▶ [WHAT TO WORK ON]:
Set down exactly the lines from the one containing "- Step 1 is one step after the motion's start" through the last line of the data below, and no others.

▶ [COLLECTED MATERIAL]:
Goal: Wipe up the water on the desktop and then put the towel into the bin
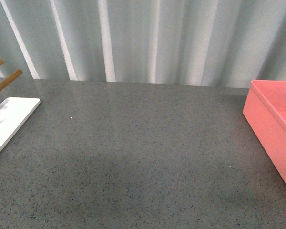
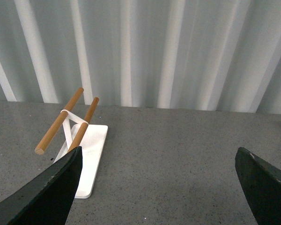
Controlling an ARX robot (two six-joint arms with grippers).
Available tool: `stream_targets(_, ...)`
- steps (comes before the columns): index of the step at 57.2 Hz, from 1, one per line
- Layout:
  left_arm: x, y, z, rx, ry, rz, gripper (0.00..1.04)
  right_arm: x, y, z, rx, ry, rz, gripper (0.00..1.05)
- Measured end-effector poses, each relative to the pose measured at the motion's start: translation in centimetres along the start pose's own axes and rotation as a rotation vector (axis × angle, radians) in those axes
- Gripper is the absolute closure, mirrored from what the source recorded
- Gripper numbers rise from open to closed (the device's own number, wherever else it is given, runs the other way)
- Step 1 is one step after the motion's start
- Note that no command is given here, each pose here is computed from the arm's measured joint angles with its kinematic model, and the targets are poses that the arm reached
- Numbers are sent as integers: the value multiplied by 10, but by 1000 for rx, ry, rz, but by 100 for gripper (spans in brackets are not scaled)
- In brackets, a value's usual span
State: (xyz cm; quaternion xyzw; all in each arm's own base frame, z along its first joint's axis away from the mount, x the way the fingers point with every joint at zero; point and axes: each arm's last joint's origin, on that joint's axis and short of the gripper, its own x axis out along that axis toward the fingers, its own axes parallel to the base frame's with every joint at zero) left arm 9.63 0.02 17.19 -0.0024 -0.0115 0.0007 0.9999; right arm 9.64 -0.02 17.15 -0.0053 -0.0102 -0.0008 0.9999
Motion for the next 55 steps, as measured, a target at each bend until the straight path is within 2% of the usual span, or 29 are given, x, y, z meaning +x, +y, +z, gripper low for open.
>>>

▶ [EXERCISE RESPONSE]:
- Step 1 is one step after the motion's start
- Note that no command is given here, each pose here is computed from the arm's measured joint angles with its kinematic model, and the targets are poses that the arm reached
- Numbers are sent as integers: the value multiplied by 10, but by 1000 for rx, ry, rz, but by 100 for gripper (spans in brackets are not scaled)
- In brackets, a value's usual span
State: (xyz cm; quaternion xyzw; all in each arm's own base frame, z along its first joint's axis away from the mount, x the way the fingers point with every joint at zero; point and axes: each arm's last joint's origin, on that joint's axis and short of the gripper, its own x axis out along that axis toward the fingers, its own axes parallel to the base frame's with every joint at zero) left arm 9.63 0.02 17.19 -0.0024 -0.0115 0.0007 0.9999; right arm 9.64 -0.02 17.15 -0.0053 -0.0102 -0.0008 0.9999
Motion for the next 55 steps, as measured, a target at each bend until the straight path is within 2% of the usual span, or 29 are given, x, y, z meaning +x, +y, +z, gripper low for open.
>>>

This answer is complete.